I say, screw you. I use a lame password for all that, and a lame username too. It makes me feel better.
For real security, I can use a better password. But somebody explain how constraining passwords improves security? IF the hacker Knows it contains special characters or whatever, doesn't that Simplify the password space? Sure, simple combinatorics says there are more passwords if you use a larger alphabet. But you simultaneously Remove the space of all possible passwords that didn't happen to have 'special' characters.
I'm a bit different. I have approximately 10 important passwords that are only in my dead and are between 20-40 characters long. They are completely nonsense phrases with numbers. I noticed that if I make them nonsense I tend to memorize them better. For the rest of non-important stuff I use a password manager.
Funny note*
Once I decided to change my passwords for 2 encrypted drives and a couple of days later I forgot them, so I lost all the information. I recovered some of it cause I also stored it on some non-encrypted drives but still, I learned my lesson. The brain has its shortcoming too. :)
I started using pwgen for passwords. These are long passwords containing symbols, letters, and numbers and nothing resembling a word.

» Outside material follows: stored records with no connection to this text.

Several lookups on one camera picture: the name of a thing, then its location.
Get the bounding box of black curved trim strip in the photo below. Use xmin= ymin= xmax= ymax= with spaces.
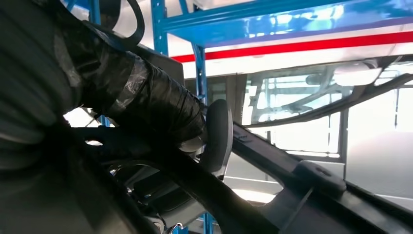
xmin=247 ymin=72 xmax=413 ymax=129

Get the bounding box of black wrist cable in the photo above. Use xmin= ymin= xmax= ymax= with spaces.
xmin=122 ymin=0 xmax=146 ymax=47

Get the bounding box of blue metal shelf rack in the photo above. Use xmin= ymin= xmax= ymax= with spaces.
xmin=63 ymin=0 xmax=413 ymax=234

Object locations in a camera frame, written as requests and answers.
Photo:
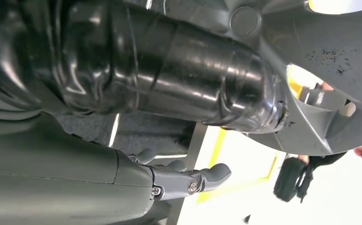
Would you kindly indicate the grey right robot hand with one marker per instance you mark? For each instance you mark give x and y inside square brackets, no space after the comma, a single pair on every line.
[59,186]

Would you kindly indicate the person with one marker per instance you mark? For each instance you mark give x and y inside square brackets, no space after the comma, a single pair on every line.
[292,180]

What I find interesting is that I don't know what any of the passwords actually are. Instead, I simply have the muscle memory to type them. This is a problem if I have to remember that same password for the website's new app on my phone. In that case, I have to sit next to an actual keyboard to recall the password and type it into my phone.
Good grief, no. I have dozens of passwords. The 10 or so that I use regularly are committed to memory, the rest may require me to consult a legal pad or KeepassX, the latter being protected by an extremely long and complex password unique to it. I do of course reuse some of the passwords, given that there are only a couple dozen of them and probably 100 or more accounts which use one of them.
I don't want to store my passwords anywhere, so I write a password maker for myself, Every time I need a new password or forgot an old password, run the tool input master key and some other hints then I get what I want.
I have 165 personal passwords, and around 50 related to corporate stuff. Stored in KeePass in a TrueCrypt container on Dropbox, that way I'm able to access all of them across my linux/win/osx machines.
I used to keep a list of individual passwords in a GPG-encrypted container. Then I would copy-pasta them around, as needed. I realized this is just a huge security hole, particularly since I use ClipX (multi-clipboard tool, shows a clipboard history on Ctrl+Shift+V). Also, GPG would mysteriously eat the file on one machine every now and then.
Now I mostly use pwdhash.com and three or so tiers of passwords. Works well. I still have the GPG file, but I use it mostly for keeping track of my gibberish answers to dumb security questions ("who was your senior prom date/where did you meet your wife").
The exact hash algorithm is my secret, but the input to the hash is the url of the website that I log into. So, we have
so at each password login I compute f(url, poem), to get my unique password.This is secure against prefix attacks and other guessing attacks, although not cryptographically so (unfortunately, I am unable to memorize a 128 bit pseudorandom string and the algorithm to SHA2, so this will have to do.)
But I'm still paranoid, so my google account uses a completely different password that has nothing to do with any of the above, because access to my google account is protected by 2-step verification and my android phone, and it is a very weak link. If you compromise my GMail account, you can pretty much use "I forgot my password" on every other account of mine. (While 1 of my banks requires email AND phone, since my google account relies on 2-step there is an unfortunate correlation in the failures there. So GMail really is account-vulnerability-complete for me.)